A cluster lock acts as a tie-breaker: in two-node clusters this is very important, since network failures can make both nodes in a two-node cluster assume "I'm fine, the other node has failed" - that is known as "split-brain" situation and it causes data corruption, so it must be avoided at any cost. Serviceguard uses a cluster lock determine which node is allowed to run the service in this situation.
A cluster lock can be implemented as a disk-based lock, or as a separate Quorum Server.

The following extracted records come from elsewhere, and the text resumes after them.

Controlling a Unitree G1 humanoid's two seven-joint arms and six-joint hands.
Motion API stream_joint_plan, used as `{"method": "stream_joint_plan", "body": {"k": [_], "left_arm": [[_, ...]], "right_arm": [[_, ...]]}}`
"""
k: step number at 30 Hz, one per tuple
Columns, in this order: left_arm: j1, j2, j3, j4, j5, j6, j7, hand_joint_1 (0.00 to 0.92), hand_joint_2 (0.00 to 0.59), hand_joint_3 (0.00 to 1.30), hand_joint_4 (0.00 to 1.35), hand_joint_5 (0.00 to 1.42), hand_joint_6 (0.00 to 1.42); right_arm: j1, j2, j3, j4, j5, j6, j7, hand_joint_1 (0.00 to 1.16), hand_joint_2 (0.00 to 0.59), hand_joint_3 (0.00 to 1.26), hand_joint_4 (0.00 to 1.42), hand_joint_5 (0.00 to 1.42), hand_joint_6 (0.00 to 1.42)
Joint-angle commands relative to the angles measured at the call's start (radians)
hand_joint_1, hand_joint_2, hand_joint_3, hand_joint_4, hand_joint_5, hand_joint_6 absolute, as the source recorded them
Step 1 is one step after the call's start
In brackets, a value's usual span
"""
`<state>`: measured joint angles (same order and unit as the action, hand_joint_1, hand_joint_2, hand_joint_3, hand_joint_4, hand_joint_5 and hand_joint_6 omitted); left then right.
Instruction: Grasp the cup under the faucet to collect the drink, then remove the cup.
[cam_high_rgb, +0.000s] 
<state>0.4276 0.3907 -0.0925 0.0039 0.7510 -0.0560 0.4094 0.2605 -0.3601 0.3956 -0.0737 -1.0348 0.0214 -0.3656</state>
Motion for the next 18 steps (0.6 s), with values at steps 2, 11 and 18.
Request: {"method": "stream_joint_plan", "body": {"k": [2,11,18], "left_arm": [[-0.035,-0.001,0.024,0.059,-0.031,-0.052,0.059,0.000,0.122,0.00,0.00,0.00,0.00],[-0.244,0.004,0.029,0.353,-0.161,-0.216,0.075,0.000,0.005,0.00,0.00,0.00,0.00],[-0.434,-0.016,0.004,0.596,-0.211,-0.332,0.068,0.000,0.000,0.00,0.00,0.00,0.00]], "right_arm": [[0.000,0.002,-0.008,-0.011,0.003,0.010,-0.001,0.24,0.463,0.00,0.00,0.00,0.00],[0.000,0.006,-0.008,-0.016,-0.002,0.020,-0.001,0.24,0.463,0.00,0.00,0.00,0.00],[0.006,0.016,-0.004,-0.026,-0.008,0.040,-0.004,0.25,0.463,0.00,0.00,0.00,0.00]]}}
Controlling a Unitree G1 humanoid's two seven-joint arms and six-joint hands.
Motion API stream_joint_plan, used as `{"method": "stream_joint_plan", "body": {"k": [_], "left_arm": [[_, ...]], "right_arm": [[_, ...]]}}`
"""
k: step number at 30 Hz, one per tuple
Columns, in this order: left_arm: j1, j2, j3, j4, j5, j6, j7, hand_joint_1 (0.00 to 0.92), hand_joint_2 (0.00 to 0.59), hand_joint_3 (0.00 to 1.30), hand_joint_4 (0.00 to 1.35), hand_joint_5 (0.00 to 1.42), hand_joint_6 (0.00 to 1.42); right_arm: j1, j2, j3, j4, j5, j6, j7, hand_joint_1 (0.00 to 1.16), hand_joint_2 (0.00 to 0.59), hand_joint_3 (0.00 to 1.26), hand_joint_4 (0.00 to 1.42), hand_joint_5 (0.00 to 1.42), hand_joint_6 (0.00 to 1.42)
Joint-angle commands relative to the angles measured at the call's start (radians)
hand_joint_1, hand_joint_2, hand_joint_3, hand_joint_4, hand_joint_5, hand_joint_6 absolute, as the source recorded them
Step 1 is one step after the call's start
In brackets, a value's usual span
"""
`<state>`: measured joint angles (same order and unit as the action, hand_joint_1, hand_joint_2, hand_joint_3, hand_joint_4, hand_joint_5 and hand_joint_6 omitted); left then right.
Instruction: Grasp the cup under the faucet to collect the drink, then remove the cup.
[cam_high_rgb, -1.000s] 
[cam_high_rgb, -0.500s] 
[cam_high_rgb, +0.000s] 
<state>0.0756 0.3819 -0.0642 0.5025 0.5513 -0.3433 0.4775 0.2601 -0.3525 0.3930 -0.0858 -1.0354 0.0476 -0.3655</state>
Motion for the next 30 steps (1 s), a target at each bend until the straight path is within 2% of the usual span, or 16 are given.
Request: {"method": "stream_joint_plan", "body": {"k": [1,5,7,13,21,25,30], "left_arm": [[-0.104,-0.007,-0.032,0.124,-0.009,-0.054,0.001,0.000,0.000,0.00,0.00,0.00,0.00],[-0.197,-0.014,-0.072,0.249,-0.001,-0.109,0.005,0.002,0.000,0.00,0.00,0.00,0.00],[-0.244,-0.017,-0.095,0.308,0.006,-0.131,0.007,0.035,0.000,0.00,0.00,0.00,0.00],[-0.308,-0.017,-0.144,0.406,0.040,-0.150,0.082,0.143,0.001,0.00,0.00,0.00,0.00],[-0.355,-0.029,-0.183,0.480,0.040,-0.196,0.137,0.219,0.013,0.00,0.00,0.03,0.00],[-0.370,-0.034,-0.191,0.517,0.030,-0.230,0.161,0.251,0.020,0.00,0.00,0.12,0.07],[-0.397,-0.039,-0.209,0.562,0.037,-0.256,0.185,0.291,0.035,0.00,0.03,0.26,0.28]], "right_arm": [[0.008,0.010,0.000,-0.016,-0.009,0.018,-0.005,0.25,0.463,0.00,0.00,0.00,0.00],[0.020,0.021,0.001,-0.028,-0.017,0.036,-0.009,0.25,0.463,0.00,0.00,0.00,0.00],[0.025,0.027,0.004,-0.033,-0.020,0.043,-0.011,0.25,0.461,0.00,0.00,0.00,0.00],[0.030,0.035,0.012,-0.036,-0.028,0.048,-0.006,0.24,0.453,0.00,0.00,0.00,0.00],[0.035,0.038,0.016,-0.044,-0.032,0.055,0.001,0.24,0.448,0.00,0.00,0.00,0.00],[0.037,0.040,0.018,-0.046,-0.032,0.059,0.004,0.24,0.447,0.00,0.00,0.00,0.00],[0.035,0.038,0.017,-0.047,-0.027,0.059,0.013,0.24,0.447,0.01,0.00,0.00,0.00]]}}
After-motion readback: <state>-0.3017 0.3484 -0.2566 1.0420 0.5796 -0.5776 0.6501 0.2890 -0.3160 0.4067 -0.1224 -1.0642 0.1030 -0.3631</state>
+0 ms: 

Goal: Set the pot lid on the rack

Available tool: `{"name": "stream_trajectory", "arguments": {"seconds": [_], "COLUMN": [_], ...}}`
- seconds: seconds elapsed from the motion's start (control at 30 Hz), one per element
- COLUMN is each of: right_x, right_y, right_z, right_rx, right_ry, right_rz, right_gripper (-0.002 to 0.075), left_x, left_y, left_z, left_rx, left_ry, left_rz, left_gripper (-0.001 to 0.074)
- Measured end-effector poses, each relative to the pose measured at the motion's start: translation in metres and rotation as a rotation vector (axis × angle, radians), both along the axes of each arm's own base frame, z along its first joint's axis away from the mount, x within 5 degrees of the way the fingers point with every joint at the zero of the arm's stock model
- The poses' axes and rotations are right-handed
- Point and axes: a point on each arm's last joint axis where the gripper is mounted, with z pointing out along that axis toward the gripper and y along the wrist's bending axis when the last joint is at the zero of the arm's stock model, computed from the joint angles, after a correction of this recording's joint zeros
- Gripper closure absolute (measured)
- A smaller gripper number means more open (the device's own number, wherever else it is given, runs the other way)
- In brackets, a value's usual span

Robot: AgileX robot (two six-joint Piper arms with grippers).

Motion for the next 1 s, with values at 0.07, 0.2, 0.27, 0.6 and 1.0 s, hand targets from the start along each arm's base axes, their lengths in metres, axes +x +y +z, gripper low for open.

A Quorum Server is a small piece of software that can run on a HP-UX or Linux system: it takes a minimal amount of resources. If you happen to have a VMware cluster or similar high-availability virtualization platform, one minimal Linux VM with the QS software installed on it would be a very nice way of guaranteeing that the QS itself is highly available. Technically the QS does not necessarily have to be highly available: it just needs a reasonable guarantee that it won't fail or be inaccessible at the same time as your cluster node(s). Some amount of physical separation would be useful, and redundant network connections would be important.
Disk-based locks would be more problematic in your situation: it would tend to either make one of your two MSAs a critical component (= if that particular MSA failed, the cluster could not run), or add a requirement that both MSAs must be accessible for the cluster to work. Either of those would be less than desirable in your configuration.
You should also take a look in your network topology: it would be less than ideal if your cluster ends up dependent on the functionality of a single switch or other network device.
All this is covered in the planning chapters of the "Managing Serviceguard" document I mentioned.
Another issue in your configuration is the version levels: both Oracle 9i and HP-UX 11.23 are soon going out of vendor support... but I guess this is secondary if you have a critical application that strictly requires Oracle 9i. I hope you have some kind of plan for the future of your systems.